◆ Exercise aim
Among the records below, find the line that has "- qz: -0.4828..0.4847"; from there, give the lines again exactly, and stop after the line that has "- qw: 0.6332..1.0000".

(Records from a dataset)
★ ★ ★

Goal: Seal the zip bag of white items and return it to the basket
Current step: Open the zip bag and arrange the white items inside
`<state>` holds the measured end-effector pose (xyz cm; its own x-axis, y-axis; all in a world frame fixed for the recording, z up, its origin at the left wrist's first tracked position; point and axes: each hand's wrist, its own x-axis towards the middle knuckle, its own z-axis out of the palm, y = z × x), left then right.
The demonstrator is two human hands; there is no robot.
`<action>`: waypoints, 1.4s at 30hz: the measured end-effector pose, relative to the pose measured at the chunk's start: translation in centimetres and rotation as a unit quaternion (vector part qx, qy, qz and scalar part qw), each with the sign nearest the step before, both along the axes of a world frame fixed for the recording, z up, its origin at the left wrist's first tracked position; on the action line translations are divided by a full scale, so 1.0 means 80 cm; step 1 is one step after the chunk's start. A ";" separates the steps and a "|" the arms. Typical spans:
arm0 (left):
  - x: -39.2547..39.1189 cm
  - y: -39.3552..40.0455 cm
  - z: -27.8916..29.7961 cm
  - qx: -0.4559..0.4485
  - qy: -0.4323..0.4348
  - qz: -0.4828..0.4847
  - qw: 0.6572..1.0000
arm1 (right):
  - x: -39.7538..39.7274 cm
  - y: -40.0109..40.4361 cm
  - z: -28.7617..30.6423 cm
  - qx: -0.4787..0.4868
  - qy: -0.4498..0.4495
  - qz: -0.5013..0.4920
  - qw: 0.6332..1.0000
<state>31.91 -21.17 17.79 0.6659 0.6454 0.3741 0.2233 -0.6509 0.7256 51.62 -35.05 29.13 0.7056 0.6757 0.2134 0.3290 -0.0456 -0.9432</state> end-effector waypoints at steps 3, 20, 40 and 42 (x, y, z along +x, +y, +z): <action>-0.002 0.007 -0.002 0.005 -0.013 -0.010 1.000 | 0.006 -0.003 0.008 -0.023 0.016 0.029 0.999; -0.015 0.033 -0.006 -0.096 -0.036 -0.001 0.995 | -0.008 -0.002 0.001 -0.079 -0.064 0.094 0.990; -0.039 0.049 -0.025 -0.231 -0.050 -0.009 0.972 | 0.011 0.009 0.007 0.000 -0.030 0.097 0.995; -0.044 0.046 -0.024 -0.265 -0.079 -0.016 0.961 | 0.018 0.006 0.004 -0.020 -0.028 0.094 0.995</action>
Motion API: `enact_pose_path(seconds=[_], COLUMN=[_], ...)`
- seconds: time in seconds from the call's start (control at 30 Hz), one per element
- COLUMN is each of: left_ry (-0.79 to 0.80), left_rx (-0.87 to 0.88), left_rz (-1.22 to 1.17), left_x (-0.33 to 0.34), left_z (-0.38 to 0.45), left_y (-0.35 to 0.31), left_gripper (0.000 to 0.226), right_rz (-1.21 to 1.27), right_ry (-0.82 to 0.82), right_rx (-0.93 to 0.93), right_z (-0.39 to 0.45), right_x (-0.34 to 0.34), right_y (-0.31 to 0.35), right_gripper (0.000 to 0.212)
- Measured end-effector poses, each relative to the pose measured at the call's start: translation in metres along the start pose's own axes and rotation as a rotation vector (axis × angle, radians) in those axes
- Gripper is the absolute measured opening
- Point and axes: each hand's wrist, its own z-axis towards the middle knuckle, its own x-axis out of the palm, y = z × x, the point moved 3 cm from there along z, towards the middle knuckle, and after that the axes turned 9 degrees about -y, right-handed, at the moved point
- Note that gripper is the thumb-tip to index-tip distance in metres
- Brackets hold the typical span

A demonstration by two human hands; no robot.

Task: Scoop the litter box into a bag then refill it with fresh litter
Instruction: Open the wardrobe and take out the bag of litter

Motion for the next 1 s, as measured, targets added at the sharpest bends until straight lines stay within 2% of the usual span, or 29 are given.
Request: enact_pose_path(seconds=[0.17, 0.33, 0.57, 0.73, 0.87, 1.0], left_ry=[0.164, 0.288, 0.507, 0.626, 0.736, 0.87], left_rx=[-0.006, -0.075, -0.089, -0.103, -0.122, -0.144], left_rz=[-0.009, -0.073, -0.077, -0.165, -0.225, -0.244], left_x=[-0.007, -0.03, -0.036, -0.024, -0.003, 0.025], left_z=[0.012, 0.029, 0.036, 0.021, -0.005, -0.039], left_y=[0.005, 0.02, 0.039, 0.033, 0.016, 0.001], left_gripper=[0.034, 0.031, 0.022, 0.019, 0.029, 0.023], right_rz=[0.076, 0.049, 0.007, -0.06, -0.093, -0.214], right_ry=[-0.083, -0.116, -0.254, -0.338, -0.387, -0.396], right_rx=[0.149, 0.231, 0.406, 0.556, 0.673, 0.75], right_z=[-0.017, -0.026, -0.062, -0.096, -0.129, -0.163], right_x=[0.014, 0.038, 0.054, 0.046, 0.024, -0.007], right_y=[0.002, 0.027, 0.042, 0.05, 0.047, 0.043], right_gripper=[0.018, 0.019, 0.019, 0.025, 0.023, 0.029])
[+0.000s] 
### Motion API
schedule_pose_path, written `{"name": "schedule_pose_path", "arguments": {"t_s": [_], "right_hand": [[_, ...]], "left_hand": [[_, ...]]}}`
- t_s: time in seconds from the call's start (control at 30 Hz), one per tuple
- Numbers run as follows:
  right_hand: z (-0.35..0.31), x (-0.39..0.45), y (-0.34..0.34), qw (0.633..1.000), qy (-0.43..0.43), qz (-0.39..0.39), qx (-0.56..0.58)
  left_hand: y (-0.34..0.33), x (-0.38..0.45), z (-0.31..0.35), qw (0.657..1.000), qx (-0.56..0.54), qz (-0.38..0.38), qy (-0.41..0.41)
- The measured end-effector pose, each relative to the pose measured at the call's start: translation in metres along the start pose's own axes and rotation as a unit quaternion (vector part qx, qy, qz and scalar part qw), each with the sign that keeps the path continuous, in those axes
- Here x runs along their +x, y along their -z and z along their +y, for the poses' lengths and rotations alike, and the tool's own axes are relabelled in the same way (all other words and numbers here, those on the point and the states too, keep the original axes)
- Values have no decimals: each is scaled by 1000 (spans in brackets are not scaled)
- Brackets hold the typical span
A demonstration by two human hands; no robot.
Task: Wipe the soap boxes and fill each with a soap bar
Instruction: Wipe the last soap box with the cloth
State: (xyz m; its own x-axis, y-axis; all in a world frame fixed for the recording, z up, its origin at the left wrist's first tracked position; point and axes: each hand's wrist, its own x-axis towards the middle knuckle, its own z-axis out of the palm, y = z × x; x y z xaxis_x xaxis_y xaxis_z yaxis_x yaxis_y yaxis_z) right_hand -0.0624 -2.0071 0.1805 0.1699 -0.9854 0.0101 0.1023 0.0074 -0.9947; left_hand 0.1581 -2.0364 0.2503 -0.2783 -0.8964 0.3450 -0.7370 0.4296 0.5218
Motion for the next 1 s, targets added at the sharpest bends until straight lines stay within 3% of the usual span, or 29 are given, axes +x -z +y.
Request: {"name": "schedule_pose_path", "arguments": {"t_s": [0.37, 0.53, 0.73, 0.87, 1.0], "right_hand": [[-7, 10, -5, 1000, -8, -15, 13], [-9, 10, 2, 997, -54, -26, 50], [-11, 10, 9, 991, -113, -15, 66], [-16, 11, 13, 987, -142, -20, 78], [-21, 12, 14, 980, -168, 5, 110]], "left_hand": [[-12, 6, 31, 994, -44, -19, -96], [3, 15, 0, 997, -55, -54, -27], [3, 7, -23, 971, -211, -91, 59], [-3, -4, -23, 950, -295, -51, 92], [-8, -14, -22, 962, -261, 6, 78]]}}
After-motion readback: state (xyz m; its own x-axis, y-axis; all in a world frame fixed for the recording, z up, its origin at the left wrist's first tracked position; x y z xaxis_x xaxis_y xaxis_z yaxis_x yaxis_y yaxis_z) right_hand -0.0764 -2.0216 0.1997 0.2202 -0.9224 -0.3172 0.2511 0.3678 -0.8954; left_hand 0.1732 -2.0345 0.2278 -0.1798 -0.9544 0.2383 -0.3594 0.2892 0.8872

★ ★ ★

◆ Task output
  - qz: -0.4828..0.4847
  - qw: 0.6572..1.0000
arm1 (right):
  - x: -39.7538..39.7274 cm
  - y: -40.0109..40.4361 cm
  - z: -28.7617..30.6423 cm
  - qx: -0.4787..0.4868
  - qy: -0.4498..0.4495
  - qz: -0.5013..0.4920
  - qw: 0.6332..1.0000

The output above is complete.